## [Work instruction]
For the entries below, print exactly the lines between the line holding "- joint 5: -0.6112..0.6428" and the line holding "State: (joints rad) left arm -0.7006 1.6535", inclusive, and nothing else.

## [Task input]
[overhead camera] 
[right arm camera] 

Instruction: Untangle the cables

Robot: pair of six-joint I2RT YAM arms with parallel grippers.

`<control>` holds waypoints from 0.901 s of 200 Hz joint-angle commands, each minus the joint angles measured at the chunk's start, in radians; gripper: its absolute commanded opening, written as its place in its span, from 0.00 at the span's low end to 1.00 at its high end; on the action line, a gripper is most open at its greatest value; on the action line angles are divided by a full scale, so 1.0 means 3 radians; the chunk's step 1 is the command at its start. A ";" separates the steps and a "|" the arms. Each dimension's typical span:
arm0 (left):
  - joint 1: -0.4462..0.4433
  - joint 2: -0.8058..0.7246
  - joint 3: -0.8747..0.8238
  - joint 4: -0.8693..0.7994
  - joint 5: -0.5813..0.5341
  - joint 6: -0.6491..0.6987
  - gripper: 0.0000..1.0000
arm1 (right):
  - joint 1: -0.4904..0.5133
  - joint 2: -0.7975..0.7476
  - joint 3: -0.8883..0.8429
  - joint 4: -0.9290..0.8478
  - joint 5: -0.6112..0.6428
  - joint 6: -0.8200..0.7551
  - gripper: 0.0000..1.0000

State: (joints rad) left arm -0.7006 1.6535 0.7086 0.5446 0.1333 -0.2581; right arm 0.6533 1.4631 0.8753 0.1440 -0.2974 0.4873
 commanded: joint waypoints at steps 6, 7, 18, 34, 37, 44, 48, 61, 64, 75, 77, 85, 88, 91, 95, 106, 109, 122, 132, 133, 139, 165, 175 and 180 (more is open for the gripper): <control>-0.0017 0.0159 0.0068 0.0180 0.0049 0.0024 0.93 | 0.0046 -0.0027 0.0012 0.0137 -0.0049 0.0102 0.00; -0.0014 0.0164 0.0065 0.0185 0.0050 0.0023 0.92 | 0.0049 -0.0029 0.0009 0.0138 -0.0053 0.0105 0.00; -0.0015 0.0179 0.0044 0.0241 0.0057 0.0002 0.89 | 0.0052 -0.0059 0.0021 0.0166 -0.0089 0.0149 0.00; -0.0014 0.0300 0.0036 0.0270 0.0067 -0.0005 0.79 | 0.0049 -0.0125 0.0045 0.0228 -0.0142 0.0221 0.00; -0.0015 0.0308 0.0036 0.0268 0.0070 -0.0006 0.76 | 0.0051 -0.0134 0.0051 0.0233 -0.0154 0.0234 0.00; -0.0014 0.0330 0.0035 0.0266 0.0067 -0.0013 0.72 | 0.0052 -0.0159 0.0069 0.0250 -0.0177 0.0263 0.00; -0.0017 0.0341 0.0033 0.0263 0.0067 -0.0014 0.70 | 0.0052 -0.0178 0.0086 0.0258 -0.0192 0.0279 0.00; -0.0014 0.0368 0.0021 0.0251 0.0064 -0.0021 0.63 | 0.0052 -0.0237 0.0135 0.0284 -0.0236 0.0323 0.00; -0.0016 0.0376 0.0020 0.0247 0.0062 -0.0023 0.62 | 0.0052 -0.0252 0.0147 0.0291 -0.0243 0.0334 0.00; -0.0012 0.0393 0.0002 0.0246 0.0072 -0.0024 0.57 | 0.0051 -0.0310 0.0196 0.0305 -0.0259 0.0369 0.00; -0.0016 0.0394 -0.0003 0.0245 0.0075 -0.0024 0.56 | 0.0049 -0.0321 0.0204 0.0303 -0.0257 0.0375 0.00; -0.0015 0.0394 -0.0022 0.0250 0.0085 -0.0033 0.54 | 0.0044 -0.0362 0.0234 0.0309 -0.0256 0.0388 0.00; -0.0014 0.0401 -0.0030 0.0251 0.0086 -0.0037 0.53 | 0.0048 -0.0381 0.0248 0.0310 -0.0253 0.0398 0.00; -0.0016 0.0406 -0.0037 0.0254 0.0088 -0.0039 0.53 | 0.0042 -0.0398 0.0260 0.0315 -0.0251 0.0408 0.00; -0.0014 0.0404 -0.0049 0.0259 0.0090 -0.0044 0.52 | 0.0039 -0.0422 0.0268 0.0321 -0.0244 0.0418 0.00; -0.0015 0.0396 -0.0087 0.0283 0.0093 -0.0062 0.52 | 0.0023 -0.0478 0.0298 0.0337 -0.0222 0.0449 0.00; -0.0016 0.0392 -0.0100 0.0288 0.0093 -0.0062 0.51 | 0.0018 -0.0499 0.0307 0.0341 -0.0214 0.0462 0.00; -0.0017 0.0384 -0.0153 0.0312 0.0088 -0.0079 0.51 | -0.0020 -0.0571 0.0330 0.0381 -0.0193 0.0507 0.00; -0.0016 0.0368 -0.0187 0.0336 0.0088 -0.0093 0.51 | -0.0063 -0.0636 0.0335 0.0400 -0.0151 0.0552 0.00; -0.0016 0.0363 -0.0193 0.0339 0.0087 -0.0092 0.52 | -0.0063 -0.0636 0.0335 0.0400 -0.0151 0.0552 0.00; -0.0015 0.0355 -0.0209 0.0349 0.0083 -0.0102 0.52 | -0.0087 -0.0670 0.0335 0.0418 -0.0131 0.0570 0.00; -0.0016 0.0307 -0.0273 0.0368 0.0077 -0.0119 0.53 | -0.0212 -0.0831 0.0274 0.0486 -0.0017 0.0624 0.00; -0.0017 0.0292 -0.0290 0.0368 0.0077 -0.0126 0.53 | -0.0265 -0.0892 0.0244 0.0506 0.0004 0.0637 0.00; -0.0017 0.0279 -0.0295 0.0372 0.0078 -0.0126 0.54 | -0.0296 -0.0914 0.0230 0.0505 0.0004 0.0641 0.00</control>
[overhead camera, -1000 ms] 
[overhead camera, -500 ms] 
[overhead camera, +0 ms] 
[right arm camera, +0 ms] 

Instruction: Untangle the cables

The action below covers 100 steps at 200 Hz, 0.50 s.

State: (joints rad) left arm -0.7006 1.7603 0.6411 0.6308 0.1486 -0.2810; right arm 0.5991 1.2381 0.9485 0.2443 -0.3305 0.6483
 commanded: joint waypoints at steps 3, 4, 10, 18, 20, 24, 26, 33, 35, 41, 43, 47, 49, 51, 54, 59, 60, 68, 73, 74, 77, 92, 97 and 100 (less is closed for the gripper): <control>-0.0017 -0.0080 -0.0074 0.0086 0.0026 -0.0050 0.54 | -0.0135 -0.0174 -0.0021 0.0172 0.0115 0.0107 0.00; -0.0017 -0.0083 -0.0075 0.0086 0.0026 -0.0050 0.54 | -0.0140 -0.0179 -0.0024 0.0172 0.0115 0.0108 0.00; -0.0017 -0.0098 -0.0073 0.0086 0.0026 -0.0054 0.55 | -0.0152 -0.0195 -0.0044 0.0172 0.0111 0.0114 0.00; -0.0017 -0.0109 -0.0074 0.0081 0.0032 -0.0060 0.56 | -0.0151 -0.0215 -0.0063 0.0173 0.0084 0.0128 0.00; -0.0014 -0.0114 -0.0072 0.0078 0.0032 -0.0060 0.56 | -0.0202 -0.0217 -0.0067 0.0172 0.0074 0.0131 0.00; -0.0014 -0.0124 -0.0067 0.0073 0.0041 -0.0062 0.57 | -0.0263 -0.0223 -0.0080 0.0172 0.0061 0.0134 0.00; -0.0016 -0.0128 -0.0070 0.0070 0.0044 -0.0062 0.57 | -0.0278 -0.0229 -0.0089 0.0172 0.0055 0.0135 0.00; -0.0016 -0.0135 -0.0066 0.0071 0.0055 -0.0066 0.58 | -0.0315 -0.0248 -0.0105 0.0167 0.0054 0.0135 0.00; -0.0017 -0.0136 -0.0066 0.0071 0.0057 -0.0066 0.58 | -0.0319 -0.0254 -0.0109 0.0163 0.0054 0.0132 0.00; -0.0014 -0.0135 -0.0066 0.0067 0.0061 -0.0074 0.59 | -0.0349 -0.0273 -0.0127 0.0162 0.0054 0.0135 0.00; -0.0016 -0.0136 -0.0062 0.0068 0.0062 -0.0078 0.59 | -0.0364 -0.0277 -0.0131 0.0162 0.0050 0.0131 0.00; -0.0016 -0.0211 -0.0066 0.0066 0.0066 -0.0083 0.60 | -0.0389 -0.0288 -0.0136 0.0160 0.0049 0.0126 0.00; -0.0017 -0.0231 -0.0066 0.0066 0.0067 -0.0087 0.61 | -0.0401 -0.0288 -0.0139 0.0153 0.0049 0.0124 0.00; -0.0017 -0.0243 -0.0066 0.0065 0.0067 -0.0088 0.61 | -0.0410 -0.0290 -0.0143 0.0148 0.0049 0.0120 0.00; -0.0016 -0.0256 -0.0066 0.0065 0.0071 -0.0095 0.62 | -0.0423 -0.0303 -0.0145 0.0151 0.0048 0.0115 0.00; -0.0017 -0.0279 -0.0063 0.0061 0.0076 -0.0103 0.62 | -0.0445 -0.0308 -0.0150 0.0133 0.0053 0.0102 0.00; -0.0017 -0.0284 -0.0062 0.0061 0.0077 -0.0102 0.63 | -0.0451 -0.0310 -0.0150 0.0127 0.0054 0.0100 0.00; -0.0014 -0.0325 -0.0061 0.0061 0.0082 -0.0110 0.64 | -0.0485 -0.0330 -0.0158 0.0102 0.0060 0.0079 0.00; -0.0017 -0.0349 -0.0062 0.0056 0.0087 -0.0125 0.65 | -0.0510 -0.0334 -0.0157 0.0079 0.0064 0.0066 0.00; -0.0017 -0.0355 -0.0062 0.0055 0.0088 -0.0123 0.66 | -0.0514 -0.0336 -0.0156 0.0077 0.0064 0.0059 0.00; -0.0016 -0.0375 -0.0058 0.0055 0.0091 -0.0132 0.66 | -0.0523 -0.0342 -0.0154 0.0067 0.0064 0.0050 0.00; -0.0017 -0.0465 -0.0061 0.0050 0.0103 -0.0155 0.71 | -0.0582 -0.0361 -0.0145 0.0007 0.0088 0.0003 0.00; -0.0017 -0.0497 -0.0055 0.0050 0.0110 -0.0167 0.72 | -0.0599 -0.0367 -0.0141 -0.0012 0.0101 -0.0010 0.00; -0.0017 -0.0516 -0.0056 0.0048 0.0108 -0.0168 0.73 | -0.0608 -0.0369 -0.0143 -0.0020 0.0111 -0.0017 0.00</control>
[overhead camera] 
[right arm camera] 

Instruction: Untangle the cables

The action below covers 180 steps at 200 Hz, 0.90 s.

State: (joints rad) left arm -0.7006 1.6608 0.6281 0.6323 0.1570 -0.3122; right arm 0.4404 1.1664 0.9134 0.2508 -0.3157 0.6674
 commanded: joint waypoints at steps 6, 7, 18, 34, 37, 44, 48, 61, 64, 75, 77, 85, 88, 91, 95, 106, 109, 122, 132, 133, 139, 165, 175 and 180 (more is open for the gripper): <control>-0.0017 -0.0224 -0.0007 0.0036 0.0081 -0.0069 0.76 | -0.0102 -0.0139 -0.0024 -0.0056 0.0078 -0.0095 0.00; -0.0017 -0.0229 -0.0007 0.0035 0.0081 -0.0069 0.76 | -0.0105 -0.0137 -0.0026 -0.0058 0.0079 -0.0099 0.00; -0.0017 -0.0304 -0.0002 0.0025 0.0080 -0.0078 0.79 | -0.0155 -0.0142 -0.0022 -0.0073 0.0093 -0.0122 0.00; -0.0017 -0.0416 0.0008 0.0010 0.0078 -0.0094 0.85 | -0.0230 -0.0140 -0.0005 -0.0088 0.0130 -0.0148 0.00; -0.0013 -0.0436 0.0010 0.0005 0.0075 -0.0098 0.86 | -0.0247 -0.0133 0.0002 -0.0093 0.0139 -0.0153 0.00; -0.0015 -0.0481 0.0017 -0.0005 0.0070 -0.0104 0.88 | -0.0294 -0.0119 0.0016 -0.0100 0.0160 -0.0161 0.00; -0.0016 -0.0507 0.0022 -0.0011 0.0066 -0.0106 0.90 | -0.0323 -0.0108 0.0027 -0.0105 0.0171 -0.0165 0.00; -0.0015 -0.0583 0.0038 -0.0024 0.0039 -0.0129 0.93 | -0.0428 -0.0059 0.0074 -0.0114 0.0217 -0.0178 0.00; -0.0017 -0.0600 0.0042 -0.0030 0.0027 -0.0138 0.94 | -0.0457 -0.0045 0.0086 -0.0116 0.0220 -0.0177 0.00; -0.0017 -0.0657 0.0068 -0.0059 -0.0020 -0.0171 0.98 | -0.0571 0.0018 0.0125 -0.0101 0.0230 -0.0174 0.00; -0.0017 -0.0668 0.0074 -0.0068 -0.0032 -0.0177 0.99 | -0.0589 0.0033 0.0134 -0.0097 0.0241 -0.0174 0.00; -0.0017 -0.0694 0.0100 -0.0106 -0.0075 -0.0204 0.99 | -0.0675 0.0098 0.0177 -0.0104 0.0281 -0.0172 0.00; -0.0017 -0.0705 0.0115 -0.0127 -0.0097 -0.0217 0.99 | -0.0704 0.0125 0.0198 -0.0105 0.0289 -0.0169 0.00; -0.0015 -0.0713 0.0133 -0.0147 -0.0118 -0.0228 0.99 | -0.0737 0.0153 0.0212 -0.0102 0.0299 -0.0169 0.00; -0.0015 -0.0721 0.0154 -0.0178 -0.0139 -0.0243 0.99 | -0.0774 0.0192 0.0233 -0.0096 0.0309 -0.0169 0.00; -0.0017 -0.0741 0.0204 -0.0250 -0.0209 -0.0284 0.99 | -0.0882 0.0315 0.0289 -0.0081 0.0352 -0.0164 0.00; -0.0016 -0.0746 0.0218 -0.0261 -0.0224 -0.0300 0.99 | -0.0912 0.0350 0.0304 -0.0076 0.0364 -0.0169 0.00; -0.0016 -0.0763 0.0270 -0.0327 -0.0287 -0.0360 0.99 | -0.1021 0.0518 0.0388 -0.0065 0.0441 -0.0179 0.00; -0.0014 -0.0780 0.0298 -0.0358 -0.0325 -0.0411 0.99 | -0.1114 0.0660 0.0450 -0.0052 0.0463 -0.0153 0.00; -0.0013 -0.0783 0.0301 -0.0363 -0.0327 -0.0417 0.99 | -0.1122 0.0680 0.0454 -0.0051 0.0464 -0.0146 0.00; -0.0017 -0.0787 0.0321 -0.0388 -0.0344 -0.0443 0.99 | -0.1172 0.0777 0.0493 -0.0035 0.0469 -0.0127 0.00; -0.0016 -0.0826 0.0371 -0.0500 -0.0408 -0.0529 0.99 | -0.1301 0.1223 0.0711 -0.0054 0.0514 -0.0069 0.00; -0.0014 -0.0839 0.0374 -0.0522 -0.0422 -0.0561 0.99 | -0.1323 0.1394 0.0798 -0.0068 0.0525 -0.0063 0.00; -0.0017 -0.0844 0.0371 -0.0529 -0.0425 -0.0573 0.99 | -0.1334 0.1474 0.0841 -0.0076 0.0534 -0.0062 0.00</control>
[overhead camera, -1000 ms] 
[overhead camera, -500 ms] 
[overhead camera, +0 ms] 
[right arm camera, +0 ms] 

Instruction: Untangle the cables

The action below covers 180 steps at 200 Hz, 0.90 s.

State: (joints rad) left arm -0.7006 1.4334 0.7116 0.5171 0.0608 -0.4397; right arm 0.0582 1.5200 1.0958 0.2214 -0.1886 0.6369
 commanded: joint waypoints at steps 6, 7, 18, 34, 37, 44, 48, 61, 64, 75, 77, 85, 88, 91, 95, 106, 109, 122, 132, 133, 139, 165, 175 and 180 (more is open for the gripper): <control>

## [Solution]
  - joint 5: -0.6112..0.6428
  - joint 6: -0.8200..0.7551
  - gripper: 0.0000..1.0000

State: (joints rad) left arm -0.7006 1.6535 0.7086 0.5446 0.1333 -0.2581; right arm 0.6533 1.4631 0.8753 0.1440 -0.2974 0.4873

The required output has been supplied.